*Task*. From the first line to the last, transcribe the data exactly and skip the pictures.

^^^^

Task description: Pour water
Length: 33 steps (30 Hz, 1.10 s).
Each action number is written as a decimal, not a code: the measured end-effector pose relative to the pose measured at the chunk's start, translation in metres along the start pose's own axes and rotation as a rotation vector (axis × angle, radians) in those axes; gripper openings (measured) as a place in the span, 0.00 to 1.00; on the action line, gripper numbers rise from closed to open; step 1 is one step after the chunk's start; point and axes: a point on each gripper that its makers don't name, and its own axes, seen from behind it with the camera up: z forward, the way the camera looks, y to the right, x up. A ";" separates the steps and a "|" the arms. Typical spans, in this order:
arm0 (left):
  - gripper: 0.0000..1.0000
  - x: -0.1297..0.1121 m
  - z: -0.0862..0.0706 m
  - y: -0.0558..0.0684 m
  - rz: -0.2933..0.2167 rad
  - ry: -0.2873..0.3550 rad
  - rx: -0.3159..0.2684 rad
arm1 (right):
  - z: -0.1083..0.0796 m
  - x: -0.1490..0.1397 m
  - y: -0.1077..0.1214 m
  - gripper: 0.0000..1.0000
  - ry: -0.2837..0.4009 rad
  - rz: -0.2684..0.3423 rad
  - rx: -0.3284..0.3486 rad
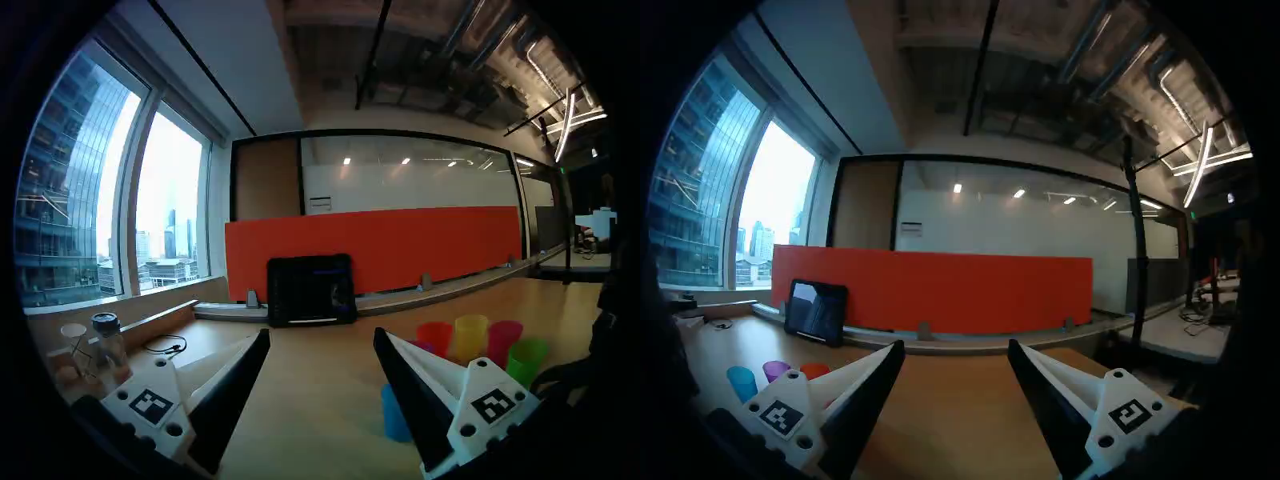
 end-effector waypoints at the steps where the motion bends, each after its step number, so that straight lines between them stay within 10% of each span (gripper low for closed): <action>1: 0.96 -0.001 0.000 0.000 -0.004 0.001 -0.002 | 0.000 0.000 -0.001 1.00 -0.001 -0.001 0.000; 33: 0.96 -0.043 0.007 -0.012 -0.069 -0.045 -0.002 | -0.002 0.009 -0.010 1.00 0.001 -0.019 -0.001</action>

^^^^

*Answer box*.
Task description: Pour water
Length: 33 steps (30 Hz, 1.10 s).
Each action number is written as a decimal, not a code: the measured end-effector pose relative to the pose measured at the chunk's start, translation in metres along the start pose's own axes and rotation as a rotation vector (axis × angle, radians) in those axes; gripper openings (measured) as a place in the span, 0.00 to 1.00; on the action line, gripper numbers rise from closed to open; step 1 is one step after the chunk's start; point and axes: a point on each gripper that its makers don't name, and its own axes, seen from behind it with the camera up: z forward, the way the camera looks, y to the right, x up. A ";" separates the steps and a "|" the arms. Typical spans, in this order:
arm0 (left):
  - gripper: 0.0000..1.0000
  - x: -0.1297..0.1121 m
  - z: -0.0862..0.0706 m
  - y: -0.0558..0.0684 m
  - rz: -0.2933..0.2167 rad
  - ry: -0.2873..0.3550 rad
  - rx: -0.3159..0.2684 rad
arm1 (right):
  - z: -0.1083..0.0796 m
  - x: -0.1490..0.1397 m
  - y: -0.1077..0.1214 m
  - gripper: 0.0000..1.0000
  - ry: -0.2837..0.4009 rad
  - rz: -0.2684..0.3423 rad
  - rx: -0.3284..0.3486 rad
 end-effector waypoints at the steps where the motion bends, each after its step number, so that straight lines between them stay within 10% of each span (gripper low for closed): <action>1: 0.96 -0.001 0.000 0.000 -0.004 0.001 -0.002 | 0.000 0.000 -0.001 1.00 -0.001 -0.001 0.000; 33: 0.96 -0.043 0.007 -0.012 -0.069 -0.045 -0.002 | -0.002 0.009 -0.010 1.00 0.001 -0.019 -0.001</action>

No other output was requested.